● **TASK OBJECTIVE**:
Gather each line in the entries that includes the string "gripper".

● **THE INPUT**:
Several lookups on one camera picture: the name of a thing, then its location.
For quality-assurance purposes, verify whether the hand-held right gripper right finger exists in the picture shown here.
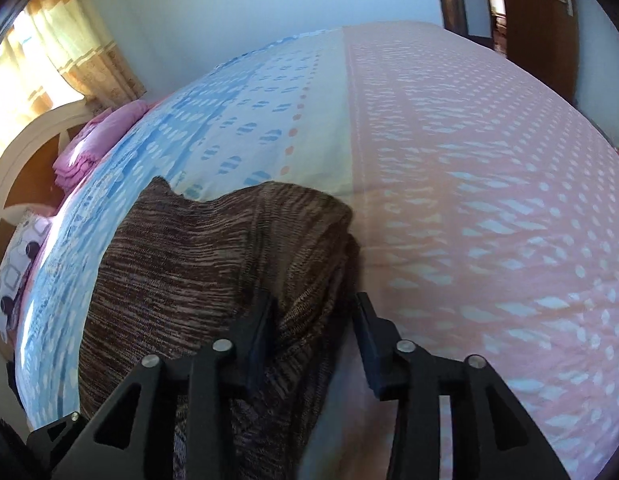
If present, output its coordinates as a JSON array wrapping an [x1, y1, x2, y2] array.
[[353, 291, 573, 480]]

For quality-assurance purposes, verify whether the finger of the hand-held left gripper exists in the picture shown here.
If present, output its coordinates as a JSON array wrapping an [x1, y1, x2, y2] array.
[[26, 411, 86, 480]]

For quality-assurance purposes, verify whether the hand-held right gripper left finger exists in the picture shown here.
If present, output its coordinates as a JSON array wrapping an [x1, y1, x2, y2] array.
[[79, 294, 279, 480]]

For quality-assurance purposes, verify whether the brown knitted sweater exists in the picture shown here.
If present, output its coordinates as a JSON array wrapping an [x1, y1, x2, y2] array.
[[78, 176, 361, 480]]

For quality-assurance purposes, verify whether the bed with dotted sheet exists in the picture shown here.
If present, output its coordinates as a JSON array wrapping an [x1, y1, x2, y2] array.
[[12, 20, 619, 480]]

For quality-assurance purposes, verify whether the white patterned pillow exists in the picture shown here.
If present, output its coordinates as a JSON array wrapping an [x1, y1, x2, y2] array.
[[0, 212, 56, 345]]

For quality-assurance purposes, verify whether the pink folded blanket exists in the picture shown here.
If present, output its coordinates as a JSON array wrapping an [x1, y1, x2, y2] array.
[[53, 99, 151, 192]]

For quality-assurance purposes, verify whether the cream wooden headboard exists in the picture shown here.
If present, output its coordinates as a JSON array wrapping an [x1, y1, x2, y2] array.
[[0, 99, 101, 363]]

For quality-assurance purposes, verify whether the yellow patterned curtain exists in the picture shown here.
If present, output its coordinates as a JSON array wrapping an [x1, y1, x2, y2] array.
[[0, 0, 148, 171]]

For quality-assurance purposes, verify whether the brown wooden door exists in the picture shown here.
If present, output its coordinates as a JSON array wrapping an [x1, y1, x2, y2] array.
[[498, 0, 586, 107]]

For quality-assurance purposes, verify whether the dark wooden door frame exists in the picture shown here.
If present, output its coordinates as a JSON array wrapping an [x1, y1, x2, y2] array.
[[431, 0, 496, 52]]

● **SOLVED PROBLEM**:
For quality-assurance purposes, verify whether the hand-held right gripper right finger exists in the picture shown here.
For quality-assurance purposes, verify whether the finger of the hand-held left gripper exists in the picture shown here.
For quality-assurance purposes, verify whether the hand-held right gripper left finger exists in the picture shown here.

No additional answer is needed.